If there were no gripes on the aircraft that had to be fixed before its next flight, the pilot signaled thumbs-up and was directed to taxi into the pack for fueling and rearming for the next mission. All the planes in the pack were surrounded by gasoline hoses, bomb carts, missile gurneys, and the electric power carts for starting aircraft. Purple-shirted fuel gangs pumped gasoline; red-jerseyed ordnancemen hung bombs and rockets, plugged in pigtails, and installed fuses; green shirts topped off the pilots’ oxygen bottles and made minor repairs; and brown-shirted plane captains inspected their assigned plane from nose-tip to tail-cone to ensure that the aircraft was ready for the next flight, checking for loose access panels, low tires, leaking oleos, popped rivets, or unreported flak damage. All of this was going on as thirty-five knots of relative wind whistled over the deck, with crosscurrents of prop wash and jet blast. Just aft of the pack was the constant roar of engines as the arrested planes jammed on full power to blast clear of the landing area quickly so the next plane could land.

A landing interval of thirty seconds was the fleet standard. Toward the end of a deployment an experienced carrier and its air group would get the interval down to twenty-five seconds. Proper interval was the pilot’s responsibility, one of the more difficult judgments in the carrier pilot’s inventory of special skills. Too short an interval will not allow the aircraft ahead to clear the landing area and the approaching pilot must be waved off and take his place at the end of the circle of landing aircraft and go around again. A wave-off extends the recovery time and adds to the average interval. Dragging out the carrier’s recovery time will reduce the time available for refueling and rearming. When those functions are rushed, mistakes become more likely.

A pilot will be waved off for a poor landing approach as well as for a fouled deck. About halfway through the final landing approach, the pilot is committed.
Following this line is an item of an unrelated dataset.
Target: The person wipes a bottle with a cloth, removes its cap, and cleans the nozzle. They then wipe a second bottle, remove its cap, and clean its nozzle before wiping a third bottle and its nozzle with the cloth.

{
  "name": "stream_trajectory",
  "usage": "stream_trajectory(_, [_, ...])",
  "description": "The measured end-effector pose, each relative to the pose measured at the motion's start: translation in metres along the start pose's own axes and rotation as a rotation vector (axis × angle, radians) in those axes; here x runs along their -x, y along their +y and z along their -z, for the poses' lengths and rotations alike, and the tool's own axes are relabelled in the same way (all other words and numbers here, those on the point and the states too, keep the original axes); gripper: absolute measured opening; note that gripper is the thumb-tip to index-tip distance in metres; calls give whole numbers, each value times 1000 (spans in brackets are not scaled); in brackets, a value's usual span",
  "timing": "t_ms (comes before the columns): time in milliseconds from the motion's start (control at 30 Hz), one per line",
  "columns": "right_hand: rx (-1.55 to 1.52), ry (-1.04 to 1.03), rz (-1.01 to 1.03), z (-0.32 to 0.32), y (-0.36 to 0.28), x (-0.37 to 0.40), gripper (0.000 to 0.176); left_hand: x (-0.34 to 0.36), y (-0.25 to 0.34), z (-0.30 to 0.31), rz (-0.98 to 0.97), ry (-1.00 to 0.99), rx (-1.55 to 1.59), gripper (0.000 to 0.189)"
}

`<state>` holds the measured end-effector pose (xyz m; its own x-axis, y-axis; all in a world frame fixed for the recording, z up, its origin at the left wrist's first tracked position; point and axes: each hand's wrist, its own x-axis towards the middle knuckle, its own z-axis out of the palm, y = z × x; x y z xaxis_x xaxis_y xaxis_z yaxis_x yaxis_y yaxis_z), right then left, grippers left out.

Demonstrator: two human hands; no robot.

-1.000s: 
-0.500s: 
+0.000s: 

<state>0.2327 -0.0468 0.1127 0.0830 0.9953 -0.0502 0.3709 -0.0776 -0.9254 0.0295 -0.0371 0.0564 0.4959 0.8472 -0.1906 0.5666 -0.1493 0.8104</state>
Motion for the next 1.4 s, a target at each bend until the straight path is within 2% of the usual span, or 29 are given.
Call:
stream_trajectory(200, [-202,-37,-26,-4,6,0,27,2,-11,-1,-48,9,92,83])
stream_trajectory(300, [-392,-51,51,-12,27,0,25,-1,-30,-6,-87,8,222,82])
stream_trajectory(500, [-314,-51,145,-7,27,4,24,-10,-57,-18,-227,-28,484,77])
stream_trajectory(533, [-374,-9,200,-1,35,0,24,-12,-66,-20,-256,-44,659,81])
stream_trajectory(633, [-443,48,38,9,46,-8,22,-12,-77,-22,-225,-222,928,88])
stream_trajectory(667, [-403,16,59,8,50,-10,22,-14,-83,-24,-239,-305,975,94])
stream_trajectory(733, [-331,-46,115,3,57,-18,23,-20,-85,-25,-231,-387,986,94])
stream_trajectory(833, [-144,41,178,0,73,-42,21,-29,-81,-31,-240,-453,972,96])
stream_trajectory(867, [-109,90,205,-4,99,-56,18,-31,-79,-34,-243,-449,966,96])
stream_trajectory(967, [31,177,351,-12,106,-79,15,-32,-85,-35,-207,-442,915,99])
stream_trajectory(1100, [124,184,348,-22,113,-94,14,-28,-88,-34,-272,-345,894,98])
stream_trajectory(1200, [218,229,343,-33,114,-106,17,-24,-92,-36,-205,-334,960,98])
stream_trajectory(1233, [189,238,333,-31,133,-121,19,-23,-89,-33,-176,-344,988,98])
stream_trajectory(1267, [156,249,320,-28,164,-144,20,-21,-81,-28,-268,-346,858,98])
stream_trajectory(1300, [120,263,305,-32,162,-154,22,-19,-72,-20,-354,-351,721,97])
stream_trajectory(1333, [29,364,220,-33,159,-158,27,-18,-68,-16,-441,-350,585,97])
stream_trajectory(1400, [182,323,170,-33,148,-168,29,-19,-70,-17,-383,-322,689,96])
Major corrections in altitude, speed, or lineup cannot be applied in the last ten seconds without excessive last-second maneuvering, which usually results in a bad landing. It is the function of the landing signal officer on the aft end of the flight deck to indicate to the approaching pilot any deviations from the optimum approach. The LSO does not literally control the plane; the pilot must fly his own pass. But the LSO’s signals are intended to keep the plane from getting into dangerous altitudes close to landing. If it appears the pilot is exceeding the allowable envelope of speed and altitude, the LSO will wave him off, sending the plane around for another try. Wave-offs not only slow down the recovery but also add to the pilot’s tension factor. Every wave-off wastes an inordinate amount of the limited fuel remaining. Especially in jets, this creates a potentially dangerous situation. High power at low altitude imposes a very high rate of fuel consumption on a jet, and seldom can a pilot return to the ship after a combat hop with enough fuel for more than two or three landing passes.